Dennis Lee is grand marshal of Saturday's Booster Days parade
Dennis Lee is the type of person who has kept the Hudson Boosters youth sports organization going for 61 years.
When his three boys were young, he coached their baseball teams, beginning with T-ball and continuing through the most advanced in-house league.
He also coached fifth- and sixth-grade football, became a Booster member, served on the board and worked as a volunteer at the annual Booster Days celebration.
Now he’ll ride on the back of a convertible with his wife, Debra, as the grand marshal of the 2013 parade set for 11 a.m. Saturday, July 6.
“Denny has been a longtime Hudson resident, a prominent businessman, a former Booster member for many years – and now as an informal Booster member, he still helps out with the parade and is a good professional business resource for the Boosters,” the organization’s president, Tom Smith, said in announcing the selection last week.

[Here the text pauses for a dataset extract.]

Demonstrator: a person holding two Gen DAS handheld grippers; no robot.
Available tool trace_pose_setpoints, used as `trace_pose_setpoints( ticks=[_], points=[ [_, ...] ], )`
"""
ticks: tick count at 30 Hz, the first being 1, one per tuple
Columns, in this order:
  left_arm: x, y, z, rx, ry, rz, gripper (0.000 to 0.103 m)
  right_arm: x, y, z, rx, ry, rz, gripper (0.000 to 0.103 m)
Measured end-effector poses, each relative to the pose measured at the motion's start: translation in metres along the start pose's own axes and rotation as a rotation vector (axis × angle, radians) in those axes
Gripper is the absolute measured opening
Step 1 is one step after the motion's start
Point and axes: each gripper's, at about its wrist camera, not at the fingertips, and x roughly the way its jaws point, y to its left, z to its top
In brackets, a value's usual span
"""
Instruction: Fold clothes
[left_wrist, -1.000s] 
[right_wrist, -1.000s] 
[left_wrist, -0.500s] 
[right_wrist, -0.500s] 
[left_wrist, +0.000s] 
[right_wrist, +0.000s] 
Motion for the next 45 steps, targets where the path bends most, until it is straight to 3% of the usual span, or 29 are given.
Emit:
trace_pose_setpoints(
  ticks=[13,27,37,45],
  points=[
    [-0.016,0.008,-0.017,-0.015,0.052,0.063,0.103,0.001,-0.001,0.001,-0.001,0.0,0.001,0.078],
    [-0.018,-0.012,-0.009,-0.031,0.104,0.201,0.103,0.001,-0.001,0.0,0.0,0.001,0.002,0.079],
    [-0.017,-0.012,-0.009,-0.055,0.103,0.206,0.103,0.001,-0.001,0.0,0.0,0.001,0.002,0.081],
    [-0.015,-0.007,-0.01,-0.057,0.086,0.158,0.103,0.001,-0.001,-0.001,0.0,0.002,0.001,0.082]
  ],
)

The announcement was made during a dinner at the Sports Club also attended by Deb Lee, 2013 Booster scholarship winner Serena Schultz and her parents, Holly and Pete, and Smith and his wife, Sarah.

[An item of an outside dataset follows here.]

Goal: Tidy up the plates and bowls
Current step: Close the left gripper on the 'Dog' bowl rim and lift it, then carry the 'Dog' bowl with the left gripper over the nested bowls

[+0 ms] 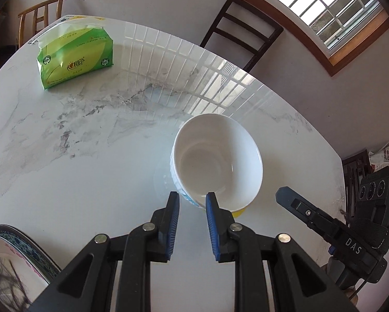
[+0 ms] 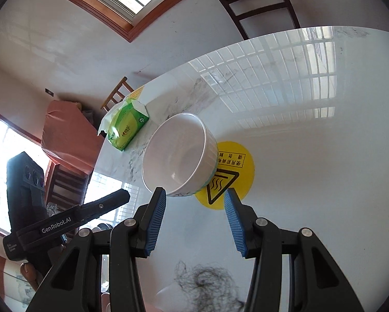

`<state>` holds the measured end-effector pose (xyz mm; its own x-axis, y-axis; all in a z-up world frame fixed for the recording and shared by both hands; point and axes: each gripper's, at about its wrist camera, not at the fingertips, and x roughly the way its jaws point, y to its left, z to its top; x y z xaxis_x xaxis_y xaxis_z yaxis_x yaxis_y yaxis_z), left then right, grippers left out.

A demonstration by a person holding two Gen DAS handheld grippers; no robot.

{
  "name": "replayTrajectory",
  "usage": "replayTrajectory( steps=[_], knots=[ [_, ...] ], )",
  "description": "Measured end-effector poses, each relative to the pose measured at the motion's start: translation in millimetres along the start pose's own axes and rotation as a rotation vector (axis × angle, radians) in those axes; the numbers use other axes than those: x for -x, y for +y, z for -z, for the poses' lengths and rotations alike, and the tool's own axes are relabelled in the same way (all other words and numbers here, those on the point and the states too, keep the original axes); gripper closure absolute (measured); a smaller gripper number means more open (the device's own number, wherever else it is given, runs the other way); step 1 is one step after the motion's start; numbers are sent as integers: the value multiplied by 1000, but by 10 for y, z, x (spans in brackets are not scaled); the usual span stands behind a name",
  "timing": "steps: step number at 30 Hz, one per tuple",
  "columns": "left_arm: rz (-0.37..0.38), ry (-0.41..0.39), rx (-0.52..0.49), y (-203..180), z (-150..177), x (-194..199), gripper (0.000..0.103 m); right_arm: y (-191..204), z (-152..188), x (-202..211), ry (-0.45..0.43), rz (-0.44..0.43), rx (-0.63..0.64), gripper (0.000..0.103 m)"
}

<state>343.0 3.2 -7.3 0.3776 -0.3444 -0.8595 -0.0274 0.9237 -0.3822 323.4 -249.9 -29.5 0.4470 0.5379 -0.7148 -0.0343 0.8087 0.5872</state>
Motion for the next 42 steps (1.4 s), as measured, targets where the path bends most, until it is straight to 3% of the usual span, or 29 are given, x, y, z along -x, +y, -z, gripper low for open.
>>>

The 46-year-old Smith said Lee, 63, is an advisor to the current, relatively younger, leaders of the organization.
Lee likened the changing leadership of the Boosters to a relay race, with older members passing the baton to the next generation.

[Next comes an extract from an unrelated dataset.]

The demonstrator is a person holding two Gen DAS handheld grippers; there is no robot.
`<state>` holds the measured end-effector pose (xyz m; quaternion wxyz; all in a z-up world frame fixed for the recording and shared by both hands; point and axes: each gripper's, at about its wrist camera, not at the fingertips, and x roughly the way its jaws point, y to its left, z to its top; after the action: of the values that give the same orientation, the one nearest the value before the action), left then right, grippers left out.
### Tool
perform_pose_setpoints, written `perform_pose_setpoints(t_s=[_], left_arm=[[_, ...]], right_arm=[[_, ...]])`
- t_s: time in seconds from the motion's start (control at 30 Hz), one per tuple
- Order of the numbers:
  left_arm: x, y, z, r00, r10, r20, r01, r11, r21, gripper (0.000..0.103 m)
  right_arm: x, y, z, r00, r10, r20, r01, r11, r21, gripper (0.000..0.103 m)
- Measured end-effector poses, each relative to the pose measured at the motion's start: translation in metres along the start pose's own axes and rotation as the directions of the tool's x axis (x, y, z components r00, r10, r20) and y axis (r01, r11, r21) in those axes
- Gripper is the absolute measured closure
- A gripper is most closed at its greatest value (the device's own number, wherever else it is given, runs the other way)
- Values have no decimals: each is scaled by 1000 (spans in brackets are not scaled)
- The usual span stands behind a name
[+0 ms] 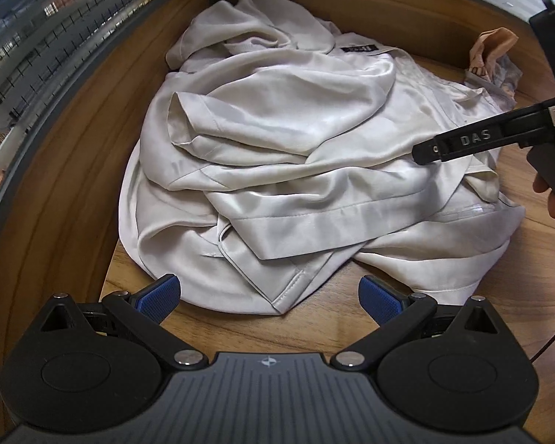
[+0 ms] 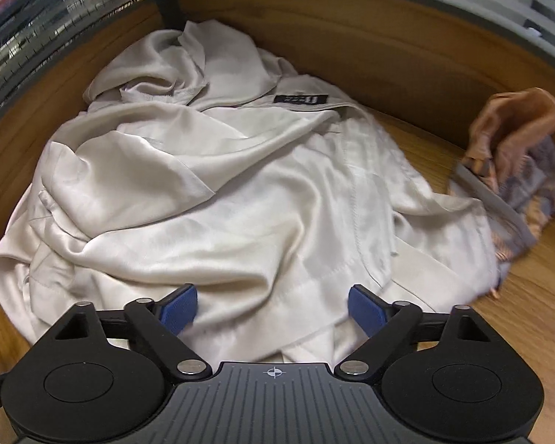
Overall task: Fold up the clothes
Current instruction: 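Reach the right tool into the cream shirt and close on its fabric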
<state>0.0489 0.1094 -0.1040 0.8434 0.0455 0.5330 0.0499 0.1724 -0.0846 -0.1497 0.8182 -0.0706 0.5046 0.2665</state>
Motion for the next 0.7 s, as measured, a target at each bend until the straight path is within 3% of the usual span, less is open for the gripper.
perform_pose_setpoints(t_s=[0.1,0.17,0.23,0.43,0.7], left_arm=[[0,1,2,1000,9,3,-9,1000,1,0],[-2,2,3,1000,13,9,-13,1000,-1,0],[-4,4,4,1000,13,15,-13,1000,-5,0],[-13,3,4,999,14,39,-14,1000,-1,0],[-31,-12,2,998,0,62,-1,1000,16,0]], right_arm=[[7,4,4,1000,-16,-1,16,999,-37,43],[4,5,7,1000,-3,8,4,997,-76,79],[-4,2,9,999,25,21,-23,997,-74,90],[-46,-8,-1,997,55,60,-50,995,-88,95],[-114,-40,-51,998,7,70,-5,1000,-31,96]])
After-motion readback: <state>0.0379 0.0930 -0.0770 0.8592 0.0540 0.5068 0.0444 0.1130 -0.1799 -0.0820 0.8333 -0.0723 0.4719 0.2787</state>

He said one of the things about Hudson that impressed him most when he and Deb moved here in 1977 was the way organizations took the initiative to serve youth.
“Not only the Boosters, but the hockey association and the soccer association. What a great team of individuals that got things going, raising funds and working on a volunteer basis to support these organizations,” Lee said.
Lee was the assistant corporate controller for an oil and gas company that had an office in the IDS Center in Minneapolis when he and Deb came to Hudson. She was a business teacher at Woodbury High School.
When the oil and gas company wanted Lee to move to Corpus Christi, Texas, in the late 1970s, he went to work for Cemstone concrete company as its corporate controller.
Deb took nine years off from teaching to be a full-time mother and homemaker. In 1988, she replaced longtime Hudson High School business teacher Warren Fegely when he retired.
She has been at the high school ever since, and has served as the faculty advisor for the True Blue Annual yearbook the entire time.
“She amazes me with her dedication,” Lee said of his wife.
The Lees’ middle son, Ramsey, has cerebral palsy, and they decided one of them needed flexibility in their job to attend to his needs. So Dennis took over an independent insurance agency, Protect All, and operated it for 10 years.
In 1998, he sold the agency and went to work for Valley Agencies in Bayport, Minn. He’s still with the company, but is moving this week to the Stillwater office.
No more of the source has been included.